The first poem starts with
boss of the grassy green
boss of the silver puddle
how happy is my lot
to tend the green to catch
the water when it rains
by the ninth he has moved to questioning and, in spots, light admonition:
Boss ever get a slow start ever
feel like you’re at the end
of the line the end of your rope
have you ever had it up to here
It’s an interesting view of the world, and while it isn’t something I’ll come back to, I’m glad for the chance to have read it.

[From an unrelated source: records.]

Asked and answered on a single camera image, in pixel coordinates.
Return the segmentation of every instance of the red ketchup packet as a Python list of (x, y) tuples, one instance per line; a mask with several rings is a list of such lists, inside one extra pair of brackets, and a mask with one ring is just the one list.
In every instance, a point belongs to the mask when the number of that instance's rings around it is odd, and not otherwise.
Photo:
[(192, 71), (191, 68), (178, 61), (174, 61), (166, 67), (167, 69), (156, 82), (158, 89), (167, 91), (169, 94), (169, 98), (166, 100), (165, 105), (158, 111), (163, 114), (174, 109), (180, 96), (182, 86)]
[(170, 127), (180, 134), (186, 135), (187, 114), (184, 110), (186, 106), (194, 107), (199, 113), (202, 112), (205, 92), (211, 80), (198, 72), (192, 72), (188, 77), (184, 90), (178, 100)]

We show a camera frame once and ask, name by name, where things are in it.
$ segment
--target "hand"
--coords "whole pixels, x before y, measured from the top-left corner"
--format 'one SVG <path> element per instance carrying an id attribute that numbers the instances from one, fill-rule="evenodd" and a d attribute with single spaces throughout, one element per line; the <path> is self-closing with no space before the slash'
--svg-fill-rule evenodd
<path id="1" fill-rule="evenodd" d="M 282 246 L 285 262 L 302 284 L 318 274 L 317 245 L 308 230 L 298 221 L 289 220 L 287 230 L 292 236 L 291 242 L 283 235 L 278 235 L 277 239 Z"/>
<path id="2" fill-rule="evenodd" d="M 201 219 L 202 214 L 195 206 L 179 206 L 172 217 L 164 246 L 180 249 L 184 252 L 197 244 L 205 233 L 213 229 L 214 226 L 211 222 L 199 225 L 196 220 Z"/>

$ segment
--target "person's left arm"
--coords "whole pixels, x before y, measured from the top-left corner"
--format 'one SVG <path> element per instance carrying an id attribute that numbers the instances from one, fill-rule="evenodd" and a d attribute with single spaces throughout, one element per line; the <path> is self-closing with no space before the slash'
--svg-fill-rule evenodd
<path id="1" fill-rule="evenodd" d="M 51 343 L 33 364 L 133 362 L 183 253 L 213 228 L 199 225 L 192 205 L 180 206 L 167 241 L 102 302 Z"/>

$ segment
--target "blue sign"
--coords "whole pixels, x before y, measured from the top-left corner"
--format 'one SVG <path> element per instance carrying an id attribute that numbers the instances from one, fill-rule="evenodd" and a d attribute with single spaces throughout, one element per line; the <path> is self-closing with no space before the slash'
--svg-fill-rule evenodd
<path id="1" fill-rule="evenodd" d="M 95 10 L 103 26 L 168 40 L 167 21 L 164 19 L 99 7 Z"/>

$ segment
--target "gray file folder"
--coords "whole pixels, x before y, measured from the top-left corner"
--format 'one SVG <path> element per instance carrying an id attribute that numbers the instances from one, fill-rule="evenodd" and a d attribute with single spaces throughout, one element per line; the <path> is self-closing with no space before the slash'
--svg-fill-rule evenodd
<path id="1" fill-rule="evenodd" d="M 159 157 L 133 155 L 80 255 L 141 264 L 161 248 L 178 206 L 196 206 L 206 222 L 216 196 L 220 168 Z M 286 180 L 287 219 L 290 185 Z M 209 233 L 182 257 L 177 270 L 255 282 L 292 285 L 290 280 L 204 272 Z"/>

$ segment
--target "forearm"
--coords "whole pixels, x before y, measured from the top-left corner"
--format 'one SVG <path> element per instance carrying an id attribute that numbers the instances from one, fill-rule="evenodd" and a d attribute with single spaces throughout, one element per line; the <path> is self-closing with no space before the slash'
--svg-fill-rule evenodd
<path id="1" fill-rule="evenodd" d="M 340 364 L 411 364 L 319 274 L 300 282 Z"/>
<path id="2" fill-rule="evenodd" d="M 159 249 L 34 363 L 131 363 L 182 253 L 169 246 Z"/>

4. My trek through the catalog of Tom Waits has led me to Bone Machine, which was the first of his albums I heard at the time of its release. I was a college senior, and so a new Waits album was a big deal with college radio and at the college paper where I worked. Oddly, though I like the record well enough, it didn't spark a look back and only a sporadic checking in with what came after. I eventually rectified that, but what I missed was the Ramones' cover of album standout "I Don't Wanna Grow Up" that came out three years later. I have a vague recollection of the song existing, but don't remember ever actually hearing it or seeing the fairly clever video that featured the work of Daniel Clowes, who was a favorite at the time. This was 1995, so I was busy scrambling at a new job and couldn't afford cable and so didn't keep up with what was on MTV. I may have had the internet at the time, but that was when it took five minutes to load a story on the Onion website, let alone finding and playing a video, so this was all an undiscovered mystery until this week when I flipped from Waits' album to YouTube and found the Ramones' reworking in a matter of seconds. It's such a perfect Ramones song that had I not known otherwise, I could have been convinced that Waits' version was the cover.
5. It was nice to see some attention for one of my favorite comics, Ruben Bolling’s “Tom the Dancing Bug.” The New Yorker offered a profile about the strip’s creator this week. Bolling has been drawing the strip for more than 30 years, and over the past decade or so, it has come to offer some of the most incisive political commentary as Bolling repurposes children’s icons to recontextualize right-wing positions and talking points. Some of his most successful have featured Richard Scarry’s “Busytown,” such as the recent “A Busy, Busy Day at the Republican National Convention.” (click the link to be able to read everything).
One thing I hadn’t thought of before now was the toll of constantly remarking on the state of the world, of subverting the innocence of youth to make a larger point. “I still get very affected by this,” Bolling said. “My job is to appear cavalier and above it, but when I’m writing and I’m drawing, I’m definitely not. It’s very difficult.”